Fairchild, Andrew; Salama, Joseph K; Godfrey, Devon; Wiggins, Walter F; Ackerson, Bradley G; Oyekunle, Taofik; Niedzwiecki, Donna; Fecci, Peter E; Kirkpatrick, John P; Floyd, Scott R.
Afiliação
  • Fairchild A; Department of Radiation Oncology, Duke University Medical Center, Durham, NC, USA. ATFairchild@novanthealth.org.
  • Salama JK; Piedmont Radiation Oncology, 3333 Silas Creek Parkway, Winston Salem, NC, 27103, USA. ATFairchild@novanthealth.org.
  • Godfrey D; Department of Radiation Oncology, Duke University Medical Center, Durham, NC, USA.
  • Wiggins WF; Radiation Oncology Service, Durham VA Medical Center, Durham, NC, USA.
  • Ackerson BG; Department of Radiation Oncology, Duke University Medical Center, Durham, NC, USA.
  • Oyekunle T; Deartment of Radiology, Duke University Medical Center, Durham, NC, USA.
  • Niedzwiecki D; Department of Radiation Oncology, Duke University Medical Center, Durham, NC, USA.
  • Fecci PE; Department of Biostatistics and Bioinformatics, Duke University Medical Center, Durham, NC, USA.
  • Kirkpatrick JP; Department of Biostatistics and Bioinformatics, Duke University Medical Center, Durham, NC, USA.
  • Floyd SR; Department of Neurosurgery, Duke University Medical Center, Durham, NC, USA.
J Neurooncol ; 167(1): 219-227, 2024 Mar.
Article em En | MEDLINE | ID: mdl-38340295
ABSTRACT

PURPOSE:

During stereotactic radiosurgery (SRS) planning for brain metastases (BM), brain MRIs are reviewed to select appropriate targets based on radiographic characteristics.
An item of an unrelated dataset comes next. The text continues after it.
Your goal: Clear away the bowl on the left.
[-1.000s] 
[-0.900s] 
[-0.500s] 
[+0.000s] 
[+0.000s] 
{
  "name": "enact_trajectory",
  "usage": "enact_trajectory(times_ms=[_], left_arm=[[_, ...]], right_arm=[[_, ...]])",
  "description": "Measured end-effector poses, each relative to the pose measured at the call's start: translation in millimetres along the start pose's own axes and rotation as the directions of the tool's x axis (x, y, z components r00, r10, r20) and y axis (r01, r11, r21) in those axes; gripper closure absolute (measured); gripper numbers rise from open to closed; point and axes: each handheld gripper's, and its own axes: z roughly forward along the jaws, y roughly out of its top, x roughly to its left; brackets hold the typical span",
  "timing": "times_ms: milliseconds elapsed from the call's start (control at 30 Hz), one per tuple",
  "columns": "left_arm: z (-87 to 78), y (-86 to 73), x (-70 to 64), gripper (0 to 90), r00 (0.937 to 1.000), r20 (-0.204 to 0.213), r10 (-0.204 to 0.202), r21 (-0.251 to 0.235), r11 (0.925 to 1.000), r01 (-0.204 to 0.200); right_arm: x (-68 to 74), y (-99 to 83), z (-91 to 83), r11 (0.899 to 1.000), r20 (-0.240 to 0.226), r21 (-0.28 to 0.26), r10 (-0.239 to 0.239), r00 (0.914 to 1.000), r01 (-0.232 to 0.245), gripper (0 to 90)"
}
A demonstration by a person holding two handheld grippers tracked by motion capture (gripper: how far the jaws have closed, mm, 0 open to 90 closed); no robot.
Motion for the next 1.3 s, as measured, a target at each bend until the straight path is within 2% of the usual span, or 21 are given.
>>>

Some BM are difficult to detect and/or definitively identify and may go untreated initially, only to become apparent on future imaging. We hypothesized that in patients receiving multiple courses of SRS, reviewing the initial planning MRI would reveal early evidence of lesions that developed into metastases requiring SRS.

METHODS:

Patients undergoing two or more courses of SRS to BM within 6 months between 2016 and 2018 were included in this single-institution, retrospective study. Brain MRIs from the initial course were reviewed for lesions at the same location as subsequently treated metastases; if present, this lesion was classified as a "retrospectively identified metastasis" or RIM. RIMs were subcategorized as meeting or not meeting diagnostic imaging criteria for BM (+ DC or -DC, respectively).

RESULTS:

Among 683 patients undergoing 923 SRS courses, 98 patients met inclusion criteria. There were 115 repeat courses of SRS, with 345 treated metastases in the subsequent course, 128 of which were associated with RIMs found in a prior MRI. 58% of RIMs were + DC. 17 (15%) of subsequent courses consisted solely of metastases associated with + DC RIMs.

CONCLUSION:

Radiographic evidence of brain metastases requiring future treatment was occasionally present on brain MRIs from prior SRS treatments. Most RIMs were + DC, and some subsequent SRS courses treated only + DC RIMs. These findings suggest enhanced BM detection might enable earlier treatment and reduce the need for additional SRS.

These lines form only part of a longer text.